Give the number of lines in these entries that contain the string "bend", with no further comment.

[Recorded data]
────────────────────

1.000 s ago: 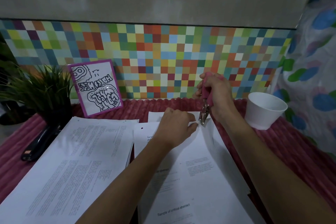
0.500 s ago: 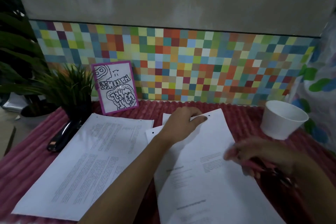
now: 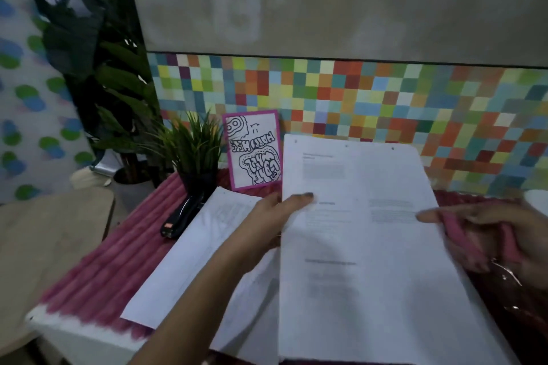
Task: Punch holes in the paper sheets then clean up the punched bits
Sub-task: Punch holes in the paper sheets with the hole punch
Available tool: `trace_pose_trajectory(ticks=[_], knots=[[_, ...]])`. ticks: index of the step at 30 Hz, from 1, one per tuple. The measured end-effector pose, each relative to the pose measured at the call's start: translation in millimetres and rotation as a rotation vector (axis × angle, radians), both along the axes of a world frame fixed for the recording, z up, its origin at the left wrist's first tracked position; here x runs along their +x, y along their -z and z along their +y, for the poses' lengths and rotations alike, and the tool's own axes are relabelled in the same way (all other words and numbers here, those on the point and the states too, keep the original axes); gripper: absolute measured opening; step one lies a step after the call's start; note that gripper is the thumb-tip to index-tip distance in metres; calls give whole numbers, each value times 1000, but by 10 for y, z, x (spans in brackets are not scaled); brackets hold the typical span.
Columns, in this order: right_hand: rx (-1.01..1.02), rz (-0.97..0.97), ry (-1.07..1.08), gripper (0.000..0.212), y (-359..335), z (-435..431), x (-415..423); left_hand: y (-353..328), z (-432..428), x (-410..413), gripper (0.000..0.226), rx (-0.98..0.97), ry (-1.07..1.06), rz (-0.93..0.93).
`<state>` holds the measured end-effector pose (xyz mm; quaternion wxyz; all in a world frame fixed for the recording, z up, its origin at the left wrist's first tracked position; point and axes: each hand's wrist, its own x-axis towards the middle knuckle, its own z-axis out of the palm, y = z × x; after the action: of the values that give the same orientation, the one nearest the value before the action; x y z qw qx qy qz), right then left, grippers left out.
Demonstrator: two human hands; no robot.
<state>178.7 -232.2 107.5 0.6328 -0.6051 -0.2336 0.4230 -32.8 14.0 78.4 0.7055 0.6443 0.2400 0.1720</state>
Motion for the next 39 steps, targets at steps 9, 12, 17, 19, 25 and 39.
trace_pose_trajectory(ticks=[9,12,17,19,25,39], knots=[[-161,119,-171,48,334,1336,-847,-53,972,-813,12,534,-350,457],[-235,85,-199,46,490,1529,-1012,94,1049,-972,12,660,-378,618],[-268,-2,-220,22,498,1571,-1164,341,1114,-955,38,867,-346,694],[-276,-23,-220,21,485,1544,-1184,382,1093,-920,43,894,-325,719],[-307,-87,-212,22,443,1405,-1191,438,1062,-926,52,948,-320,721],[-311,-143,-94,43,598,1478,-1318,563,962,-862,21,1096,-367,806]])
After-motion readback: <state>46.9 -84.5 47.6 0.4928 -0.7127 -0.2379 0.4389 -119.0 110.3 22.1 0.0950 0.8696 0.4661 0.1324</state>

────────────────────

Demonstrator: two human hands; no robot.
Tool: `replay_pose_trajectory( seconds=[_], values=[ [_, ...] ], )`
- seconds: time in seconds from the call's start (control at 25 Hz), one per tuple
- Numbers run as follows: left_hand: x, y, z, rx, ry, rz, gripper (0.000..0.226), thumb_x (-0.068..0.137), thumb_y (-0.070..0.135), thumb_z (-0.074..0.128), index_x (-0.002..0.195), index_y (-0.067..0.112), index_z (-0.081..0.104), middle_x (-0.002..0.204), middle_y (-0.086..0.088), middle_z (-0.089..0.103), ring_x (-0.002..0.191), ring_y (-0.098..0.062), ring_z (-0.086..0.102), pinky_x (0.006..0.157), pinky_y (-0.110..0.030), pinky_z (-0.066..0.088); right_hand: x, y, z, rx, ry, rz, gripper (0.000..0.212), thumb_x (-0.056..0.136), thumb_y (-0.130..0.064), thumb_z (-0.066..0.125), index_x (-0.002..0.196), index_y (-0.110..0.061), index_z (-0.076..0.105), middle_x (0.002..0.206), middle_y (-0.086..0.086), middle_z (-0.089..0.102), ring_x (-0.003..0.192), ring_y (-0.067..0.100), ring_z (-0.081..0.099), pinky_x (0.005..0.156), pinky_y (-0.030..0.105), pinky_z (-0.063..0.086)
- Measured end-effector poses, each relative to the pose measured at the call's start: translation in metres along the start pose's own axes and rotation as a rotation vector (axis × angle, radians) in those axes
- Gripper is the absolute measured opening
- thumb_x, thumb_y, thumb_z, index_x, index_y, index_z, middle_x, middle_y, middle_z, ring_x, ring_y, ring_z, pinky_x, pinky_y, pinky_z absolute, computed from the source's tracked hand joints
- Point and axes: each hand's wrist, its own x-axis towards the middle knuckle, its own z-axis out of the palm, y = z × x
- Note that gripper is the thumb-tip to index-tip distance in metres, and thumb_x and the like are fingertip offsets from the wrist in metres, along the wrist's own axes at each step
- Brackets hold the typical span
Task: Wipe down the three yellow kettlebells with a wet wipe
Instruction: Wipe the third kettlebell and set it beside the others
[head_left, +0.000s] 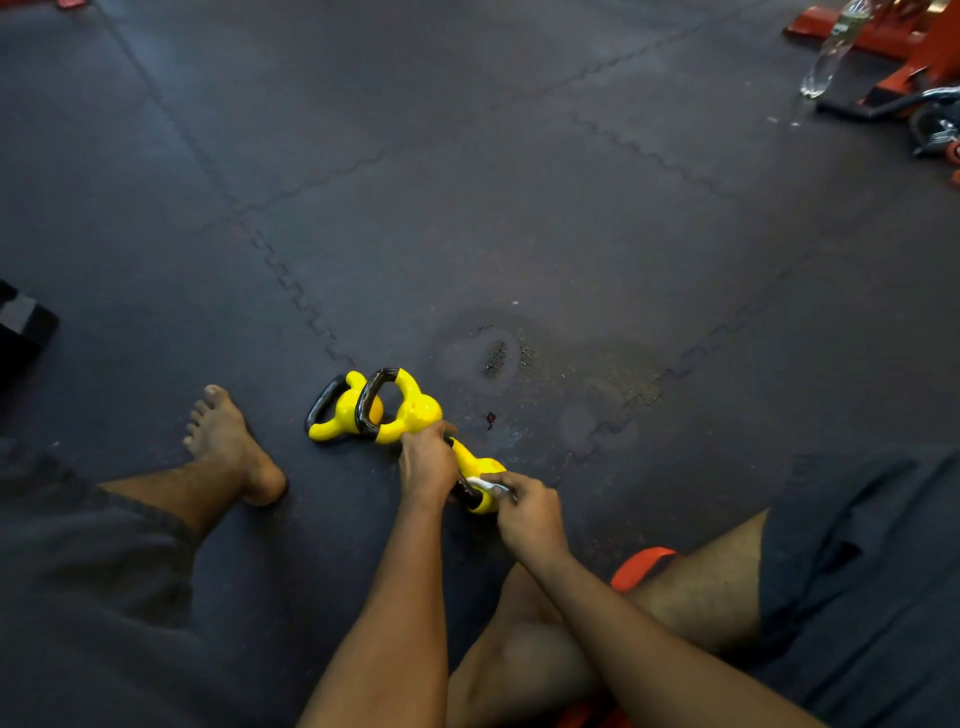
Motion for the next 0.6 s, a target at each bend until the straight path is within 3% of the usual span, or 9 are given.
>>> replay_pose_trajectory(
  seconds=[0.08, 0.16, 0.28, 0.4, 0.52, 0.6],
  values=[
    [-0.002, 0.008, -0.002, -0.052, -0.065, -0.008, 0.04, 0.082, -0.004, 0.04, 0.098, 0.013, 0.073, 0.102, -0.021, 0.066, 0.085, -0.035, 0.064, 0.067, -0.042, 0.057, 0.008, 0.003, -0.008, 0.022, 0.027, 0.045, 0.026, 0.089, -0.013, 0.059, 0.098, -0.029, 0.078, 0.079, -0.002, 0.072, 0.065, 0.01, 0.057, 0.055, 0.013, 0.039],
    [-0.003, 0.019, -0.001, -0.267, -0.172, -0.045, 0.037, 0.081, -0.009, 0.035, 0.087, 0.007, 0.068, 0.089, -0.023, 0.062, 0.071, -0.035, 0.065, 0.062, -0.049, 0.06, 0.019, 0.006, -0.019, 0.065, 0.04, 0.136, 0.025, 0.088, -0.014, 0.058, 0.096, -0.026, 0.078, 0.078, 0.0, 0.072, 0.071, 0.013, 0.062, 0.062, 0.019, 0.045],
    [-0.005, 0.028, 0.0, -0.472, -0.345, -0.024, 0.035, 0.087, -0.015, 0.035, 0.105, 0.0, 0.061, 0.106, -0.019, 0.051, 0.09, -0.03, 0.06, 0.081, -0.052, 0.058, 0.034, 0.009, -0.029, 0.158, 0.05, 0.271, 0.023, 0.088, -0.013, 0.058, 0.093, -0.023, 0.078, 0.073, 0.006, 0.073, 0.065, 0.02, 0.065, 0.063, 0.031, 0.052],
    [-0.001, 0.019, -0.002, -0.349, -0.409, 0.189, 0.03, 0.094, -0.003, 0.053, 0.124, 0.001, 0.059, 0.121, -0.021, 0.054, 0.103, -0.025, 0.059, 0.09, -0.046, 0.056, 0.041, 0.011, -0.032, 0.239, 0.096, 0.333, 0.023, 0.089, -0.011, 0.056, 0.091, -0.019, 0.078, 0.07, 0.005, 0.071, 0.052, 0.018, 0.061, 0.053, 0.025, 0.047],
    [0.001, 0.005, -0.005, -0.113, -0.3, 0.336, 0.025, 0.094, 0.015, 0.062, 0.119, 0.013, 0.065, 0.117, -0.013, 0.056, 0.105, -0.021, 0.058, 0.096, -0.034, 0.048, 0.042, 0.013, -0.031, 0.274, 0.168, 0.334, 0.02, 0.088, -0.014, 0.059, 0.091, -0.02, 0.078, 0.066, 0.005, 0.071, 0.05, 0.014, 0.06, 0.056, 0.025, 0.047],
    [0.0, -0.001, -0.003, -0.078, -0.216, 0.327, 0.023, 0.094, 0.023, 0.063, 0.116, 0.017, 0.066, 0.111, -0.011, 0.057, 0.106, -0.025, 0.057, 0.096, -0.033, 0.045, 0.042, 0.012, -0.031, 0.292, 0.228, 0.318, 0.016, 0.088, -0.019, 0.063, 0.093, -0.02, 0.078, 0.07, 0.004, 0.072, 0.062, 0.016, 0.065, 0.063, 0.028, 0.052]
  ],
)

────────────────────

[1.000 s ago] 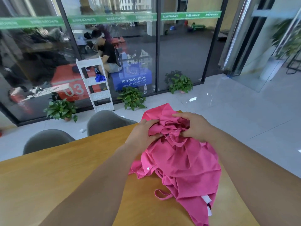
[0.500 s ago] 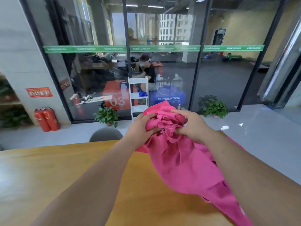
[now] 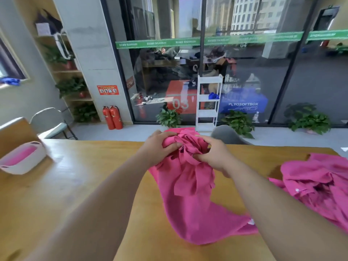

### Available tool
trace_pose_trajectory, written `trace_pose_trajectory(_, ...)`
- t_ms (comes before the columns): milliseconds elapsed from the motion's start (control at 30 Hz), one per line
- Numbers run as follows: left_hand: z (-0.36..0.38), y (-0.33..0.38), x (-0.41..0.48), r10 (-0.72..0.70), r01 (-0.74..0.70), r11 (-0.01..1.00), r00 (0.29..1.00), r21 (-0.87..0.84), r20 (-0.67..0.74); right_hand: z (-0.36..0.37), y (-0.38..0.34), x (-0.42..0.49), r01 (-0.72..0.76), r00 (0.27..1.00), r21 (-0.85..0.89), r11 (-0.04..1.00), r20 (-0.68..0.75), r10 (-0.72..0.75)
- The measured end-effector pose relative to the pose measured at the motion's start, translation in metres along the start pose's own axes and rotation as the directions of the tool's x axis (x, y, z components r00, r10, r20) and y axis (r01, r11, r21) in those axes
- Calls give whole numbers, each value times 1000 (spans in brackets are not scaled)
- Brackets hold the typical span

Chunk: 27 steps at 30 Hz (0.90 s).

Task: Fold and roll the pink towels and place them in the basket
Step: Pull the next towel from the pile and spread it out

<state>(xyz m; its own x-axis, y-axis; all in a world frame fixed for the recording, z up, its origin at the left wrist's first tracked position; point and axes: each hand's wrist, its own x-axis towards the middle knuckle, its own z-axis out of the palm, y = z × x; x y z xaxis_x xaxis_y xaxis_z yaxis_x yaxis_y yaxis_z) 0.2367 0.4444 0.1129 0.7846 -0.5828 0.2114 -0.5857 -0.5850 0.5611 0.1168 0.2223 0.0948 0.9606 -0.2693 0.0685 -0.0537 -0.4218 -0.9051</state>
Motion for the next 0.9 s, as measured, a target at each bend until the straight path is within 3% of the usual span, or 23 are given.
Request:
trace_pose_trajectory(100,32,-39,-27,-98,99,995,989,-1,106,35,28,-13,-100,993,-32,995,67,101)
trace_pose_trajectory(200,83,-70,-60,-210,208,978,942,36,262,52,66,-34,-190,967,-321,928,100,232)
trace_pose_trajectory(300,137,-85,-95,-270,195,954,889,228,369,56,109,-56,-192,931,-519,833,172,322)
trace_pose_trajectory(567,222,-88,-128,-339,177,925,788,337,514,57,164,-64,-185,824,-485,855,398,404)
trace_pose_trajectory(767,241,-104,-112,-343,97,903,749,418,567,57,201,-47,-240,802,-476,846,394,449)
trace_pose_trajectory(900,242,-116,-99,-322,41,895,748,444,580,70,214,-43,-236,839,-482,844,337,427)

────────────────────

Expected answer: 2